Pregabalin (Lyrica) can cause sleep-related adverse effects, but the information provided here does not specify whether those effects persist beyond short-term use. Without data that separates short-term vs longer-term experience, it is not possible to say from the available material whether sleep disturbance tends to resolve, persist, or worsen with continued use.
What typically happens if the sleep problem doesn’t go away?
The provided information does not include guidance on longer-term sleep disturbance patterns or how clinicians respond if symptoms persist.

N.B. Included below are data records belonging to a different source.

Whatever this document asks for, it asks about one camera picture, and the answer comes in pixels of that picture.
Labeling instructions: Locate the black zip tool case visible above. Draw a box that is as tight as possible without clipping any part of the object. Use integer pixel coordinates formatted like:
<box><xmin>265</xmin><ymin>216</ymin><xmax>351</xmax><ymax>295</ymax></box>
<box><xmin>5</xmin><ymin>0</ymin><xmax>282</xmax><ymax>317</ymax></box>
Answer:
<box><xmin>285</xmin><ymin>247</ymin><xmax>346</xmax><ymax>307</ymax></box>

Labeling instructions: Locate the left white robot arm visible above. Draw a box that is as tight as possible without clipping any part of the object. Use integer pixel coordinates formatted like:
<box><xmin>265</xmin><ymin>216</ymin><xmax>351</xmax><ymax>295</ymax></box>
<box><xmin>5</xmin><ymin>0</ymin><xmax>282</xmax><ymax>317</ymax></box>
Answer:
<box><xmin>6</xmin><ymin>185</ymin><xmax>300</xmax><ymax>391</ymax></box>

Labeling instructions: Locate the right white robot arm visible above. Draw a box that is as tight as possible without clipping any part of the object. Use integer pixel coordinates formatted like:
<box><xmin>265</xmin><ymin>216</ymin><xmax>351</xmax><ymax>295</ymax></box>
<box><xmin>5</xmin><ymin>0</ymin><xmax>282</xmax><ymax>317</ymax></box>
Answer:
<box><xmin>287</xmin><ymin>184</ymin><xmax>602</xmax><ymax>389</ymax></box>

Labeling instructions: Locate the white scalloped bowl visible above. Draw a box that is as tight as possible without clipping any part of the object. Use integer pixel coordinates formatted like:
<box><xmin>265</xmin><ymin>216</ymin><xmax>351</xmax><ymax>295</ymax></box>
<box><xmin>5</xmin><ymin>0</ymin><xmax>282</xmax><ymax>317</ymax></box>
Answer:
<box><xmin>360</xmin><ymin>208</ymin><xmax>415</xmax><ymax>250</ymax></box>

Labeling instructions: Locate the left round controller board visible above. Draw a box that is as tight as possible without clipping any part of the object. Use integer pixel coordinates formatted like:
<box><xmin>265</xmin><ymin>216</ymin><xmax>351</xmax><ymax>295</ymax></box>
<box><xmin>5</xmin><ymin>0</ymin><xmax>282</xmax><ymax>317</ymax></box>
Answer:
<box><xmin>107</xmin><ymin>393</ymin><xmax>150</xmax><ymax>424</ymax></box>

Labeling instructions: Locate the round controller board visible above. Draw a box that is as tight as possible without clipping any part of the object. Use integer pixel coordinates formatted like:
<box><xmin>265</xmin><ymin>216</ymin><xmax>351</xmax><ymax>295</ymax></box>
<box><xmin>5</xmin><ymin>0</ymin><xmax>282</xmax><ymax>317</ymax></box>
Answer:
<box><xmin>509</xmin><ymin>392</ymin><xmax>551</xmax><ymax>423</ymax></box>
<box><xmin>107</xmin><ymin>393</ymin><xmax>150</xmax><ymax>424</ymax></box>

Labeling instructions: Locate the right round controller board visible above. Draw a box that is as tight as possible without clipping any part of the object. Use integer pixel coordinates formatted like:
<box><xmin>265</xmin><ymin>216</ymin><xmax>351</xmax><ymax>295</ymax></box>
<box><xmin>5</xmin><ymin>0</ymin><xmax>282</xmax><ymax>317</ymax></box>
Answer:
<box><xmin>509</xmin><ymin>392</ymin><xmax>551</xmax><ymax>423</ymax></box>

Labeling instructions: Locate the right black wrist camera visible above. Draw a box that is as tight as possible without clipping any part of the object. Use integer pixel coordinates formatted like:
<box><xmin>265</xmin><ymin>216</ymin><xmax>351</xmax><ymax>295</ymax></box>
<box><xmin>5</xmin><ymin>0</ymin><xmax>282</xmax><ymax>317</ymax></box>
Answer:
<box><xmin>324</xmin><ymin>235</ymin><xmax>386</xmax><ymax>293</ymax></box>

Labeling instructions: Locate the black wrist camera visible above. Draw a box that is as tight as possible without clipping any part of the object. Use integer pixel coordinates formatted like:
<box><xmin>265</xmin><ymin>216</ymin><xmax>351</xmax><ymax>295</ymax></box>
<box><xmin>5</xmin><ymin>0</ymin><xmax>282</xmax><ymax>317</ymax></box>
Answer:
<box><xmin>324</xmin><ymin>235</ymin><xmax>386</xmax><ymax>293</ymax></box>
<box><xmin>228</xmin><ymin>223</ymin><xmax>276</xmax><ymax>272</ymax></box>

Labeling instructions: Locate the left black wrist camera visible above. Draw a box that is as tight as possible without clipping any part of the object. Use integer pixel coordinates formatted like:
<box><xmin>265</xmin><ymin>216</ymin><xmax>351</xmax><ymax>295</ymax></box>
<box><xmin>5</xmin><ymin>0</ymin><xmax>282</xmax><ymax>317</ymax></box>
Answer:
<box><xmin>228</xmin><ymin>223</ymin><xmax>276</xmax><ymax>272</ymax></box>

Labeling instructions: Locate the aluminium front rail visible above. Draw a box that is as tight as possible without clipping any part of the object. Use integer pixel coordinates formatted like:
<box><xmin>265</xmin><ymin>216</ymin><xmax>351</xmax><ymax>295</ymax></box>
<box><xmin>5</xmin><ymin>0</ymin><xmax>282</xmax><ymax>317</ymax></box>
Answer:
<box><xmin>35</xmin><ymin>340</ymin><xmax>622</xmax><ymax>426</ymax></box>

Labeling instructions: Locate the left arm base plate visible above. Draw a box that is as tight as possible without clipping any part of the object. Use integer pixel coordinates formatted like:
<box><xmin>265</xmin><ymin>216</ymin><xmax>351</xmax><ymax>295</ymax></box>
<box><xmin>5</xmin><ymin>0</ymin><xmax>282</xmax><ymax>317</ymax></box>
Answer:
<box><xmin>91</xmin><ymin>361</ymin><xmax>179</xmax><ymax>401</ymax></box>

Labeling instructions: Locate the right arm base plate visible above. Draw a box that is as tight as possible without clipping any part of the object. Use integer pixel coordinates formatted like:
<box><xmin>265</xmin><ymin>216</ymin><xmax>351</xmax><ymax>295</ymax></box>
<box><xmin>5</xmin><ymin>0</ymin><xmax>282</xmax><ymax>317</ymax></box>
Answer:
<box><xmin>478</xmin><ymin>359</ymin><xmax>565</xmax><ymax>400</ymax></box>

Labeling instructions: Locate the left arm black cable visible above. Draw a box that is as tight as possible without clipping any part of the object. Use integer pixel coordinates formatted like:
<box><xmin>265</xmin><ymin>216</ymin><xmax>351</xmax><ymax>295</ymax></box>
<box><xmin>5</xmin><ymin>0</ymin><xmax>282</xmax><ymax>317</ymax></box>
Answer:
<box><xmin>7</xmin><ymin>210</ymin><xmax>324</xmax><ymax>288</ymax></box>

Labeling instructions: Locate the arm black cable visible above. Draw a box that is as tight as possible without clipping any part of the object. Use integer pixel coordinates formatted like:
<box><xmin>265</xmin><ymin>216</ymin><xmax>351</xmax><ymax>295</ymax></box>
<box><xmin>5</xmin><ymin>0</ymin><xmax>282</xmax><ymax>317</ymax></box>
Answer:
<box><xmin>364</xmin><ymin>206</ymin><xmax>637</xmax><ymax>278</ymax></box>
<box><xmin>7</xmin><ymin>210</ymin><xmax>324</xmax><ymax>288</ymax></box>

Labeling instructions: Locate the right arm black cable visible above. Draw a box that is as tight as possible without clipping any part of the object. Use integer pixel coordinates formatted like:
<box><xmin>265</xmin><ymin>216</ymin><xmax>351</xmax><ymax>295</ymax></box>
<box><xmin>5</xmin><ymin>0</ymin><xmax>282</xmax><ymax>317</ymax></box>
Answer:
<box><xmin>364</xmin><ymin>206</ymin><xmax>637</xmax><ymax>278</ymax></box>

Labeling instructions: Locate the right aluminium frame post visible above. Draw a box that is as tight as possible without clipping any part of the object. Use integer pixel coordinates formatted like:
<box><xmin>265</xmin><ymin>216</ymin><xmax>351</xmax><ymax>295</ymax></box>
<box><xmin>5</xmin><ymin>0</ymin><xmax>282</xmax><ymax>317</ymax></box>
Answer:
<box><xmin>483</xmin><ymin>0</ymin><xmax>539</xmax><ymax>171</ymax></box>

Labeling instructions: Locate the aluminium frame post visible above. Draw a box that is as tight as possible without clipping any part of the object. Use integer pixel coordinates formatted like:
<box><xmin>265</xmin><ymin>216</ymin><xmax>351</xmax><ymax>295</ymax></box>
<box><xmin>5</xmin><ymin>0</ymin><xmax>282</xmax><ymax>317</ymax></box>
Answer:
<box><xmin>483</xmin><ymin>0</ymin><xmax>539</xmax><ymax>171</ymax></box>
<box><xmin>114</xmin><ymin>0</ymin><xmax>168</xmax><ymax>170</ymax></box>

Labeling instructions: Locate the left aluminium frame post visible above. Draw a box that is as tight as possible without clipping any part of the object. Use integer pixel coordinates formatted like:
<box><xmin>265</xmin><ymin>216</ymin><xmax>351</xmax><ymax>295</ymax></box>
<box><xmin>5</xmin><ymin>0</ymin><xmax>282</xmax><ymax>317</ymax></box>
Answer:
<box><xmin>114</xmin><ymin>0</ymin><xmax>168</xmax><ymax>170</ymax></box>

In general clinical practice (not confirmed by the sources here), ongoing sleep problems while taking a medication often lead prescribers to reassess dose, timing, and overall risk/benefit—but the details for Lyrica specifically are not included in the supplied material.
What could change whether the effect lasts?

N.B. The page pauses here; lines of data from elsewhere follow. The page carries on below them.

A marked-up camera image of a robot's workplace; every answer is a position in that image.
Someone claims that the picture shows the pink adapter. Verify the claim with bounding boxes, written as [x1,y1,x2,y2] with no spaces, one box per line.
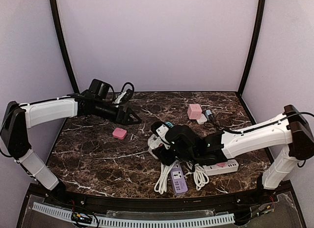
[112,127,127,140]

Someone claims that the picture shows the black frame post left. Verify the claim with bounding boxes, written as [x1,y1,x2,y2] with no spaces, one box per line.
[49,0,79,93]

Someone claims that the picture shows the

The provided information does not cover factors that influence duration (such as dose, timing, duration of therapy, age, or underlying sleep disorders). Because those determinants aren’t described here, it cannot be determined from the available information what predicts persistence.
When should someone contact a clinician?
No source information is provided about when to seek medical advice for sleep disturbance while using Lyrica. If you want, share where you’re seeing this claim (label text, study link, or the exact wording) and I can interpret what it says about duration and long-term effects using that specific source.